WHAT IS REQUIRED: Exactly as they appear, restate the lines of the material, from the first through the one containing "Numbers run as".

--------------------------------------------------

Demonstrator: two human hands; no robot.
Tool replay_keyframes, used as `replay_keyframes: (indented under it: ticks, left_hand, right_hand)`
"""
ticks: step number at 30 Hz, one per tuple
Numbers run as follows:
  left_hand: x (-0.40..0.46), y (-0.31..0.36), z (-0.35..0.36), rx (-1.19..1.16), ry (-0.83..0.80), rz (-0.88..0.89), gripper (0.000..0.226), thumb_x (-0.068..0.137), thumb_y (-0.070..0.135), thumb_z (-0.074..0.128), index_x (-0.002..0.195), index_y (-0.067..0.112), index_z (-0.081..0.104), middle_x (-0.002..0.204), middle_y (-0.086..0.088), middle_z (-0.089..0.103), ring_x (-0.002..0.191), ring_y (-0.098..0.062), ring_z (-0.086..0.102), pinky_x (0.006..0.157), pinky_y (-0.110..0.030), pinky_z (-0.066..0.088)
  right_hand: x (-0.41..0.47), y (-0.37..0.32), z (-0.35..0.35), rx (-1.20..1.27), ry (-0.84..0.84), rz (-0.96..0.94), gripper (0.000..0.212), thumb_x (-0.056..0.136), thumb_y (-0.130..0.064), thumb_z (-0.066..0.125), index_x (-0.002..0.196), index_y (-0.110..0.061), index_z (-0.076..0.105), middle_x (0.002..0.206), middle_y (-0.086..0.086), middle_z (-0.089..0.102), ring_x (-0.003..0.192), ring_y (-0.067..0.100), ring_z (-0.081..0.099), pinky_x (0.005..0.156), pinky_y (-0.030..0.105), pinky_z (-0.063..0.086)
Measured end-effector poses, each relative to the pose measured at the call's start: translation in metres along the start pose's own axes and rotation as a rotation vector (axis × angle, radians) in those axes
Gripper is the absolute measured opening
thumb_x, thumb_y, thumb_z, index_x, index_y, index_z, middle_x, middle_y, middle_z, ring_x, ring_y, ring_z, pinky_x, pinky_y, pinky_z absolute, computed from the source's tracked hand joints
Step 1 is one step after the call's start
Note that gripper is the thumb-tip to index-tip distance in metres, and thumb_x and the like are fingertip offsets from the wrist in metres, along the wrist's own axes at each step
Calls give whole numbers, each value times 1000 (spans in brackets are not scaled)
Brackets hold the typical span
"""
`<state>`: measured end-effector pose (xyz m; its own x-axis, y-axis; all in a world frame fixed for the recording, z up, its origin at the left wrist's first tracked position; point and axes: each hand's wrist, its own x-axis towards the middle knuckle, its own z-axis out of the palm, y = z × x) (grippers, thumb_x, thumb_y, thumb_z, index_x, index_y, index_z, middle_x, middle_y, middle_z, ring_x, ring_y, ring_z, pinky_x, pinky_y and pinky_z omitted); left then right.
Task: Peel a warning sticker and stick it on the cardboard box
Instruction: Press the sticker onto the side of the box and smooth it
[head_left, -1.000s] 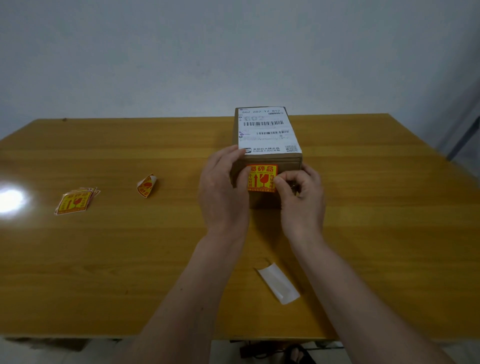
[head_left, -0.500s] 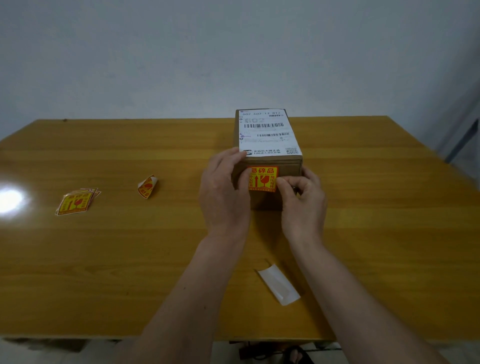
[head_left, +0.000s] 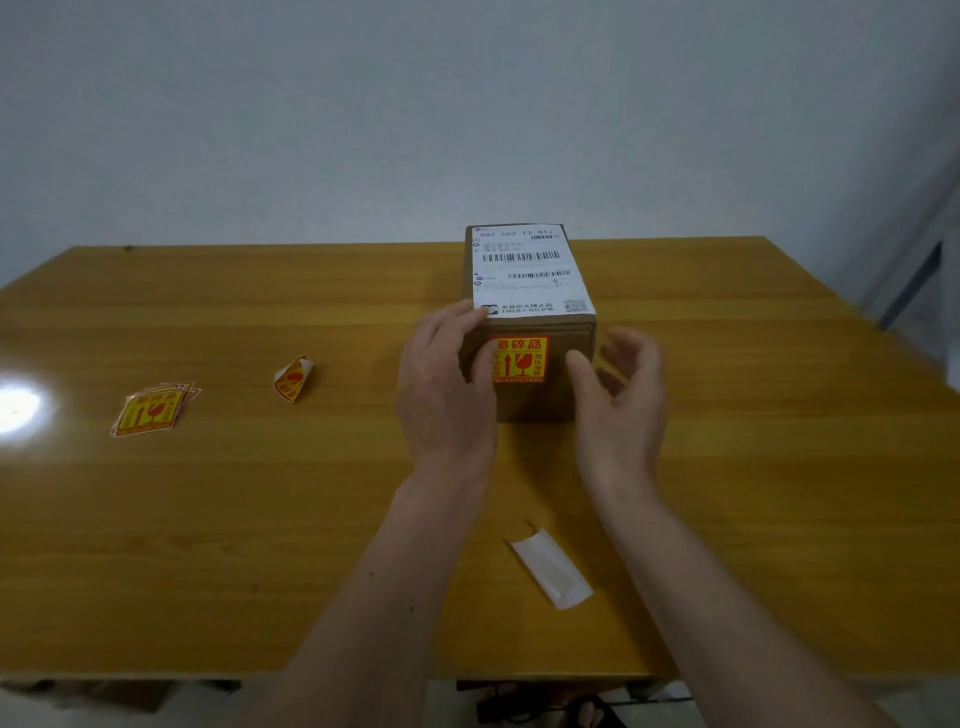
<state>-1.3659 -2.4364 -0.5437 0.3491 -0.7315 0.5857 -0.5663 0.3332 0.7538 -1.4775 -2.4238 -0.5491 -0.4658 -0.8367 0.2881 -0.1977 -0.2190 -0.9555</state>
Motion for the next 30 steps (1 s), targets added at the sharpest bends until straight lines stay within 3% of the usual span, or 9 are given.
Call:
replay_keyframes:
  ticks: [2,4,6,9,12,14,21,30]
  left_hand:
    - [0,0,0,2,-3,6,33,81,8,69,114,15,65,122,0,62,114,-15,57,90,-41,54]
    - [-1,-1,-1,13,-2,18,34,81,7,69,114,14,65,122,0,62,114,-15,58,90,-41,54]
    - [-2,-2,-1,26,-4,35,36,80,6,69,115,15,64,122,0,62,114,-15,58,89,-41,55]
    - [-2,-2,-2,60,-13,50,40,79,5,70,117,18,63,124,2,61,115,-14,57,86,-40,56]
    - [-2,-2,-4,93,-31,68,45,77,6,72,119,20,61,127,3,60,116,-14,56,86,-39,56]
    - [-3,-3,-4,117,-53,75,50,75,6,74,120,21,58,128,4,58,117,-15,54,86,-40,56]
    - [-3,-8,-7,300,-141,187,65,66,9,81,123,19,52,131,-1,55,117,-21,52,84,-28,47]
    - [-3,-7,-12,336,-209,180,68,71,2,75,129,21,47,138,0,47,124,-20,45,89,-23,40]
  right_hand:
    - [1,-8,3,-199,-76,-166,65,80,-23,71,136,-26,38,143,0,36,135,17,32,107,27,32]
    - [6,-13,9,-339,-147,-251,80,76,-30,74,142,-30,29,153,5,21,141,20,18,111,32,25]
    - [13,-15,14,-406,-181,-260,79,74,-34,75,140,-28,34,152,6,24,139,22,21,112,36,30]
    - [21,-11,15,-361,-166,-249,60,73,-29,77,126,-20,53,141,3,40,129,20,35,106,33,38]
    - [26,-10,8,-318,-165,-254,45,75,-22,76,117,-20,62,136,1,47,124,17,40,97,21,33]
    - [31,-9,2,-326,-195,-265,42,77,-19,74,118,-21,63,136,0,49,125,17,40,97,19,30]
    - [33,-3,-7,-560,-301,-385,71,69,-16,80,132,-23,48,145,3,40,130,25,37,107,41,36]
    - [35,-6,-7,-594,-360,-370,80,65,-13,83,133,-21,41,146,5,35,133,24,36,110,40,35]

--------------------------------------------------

SOLVED EXERCISE:
Demonstrator: two human hands; no robot.
Tool replay_keyframes, used as `replay_keyframes: (indented under it: ticks, left_hand, right_hand)`
"""
ticks: step number at 30 Hz, one per tuple
Numbers run as follows:

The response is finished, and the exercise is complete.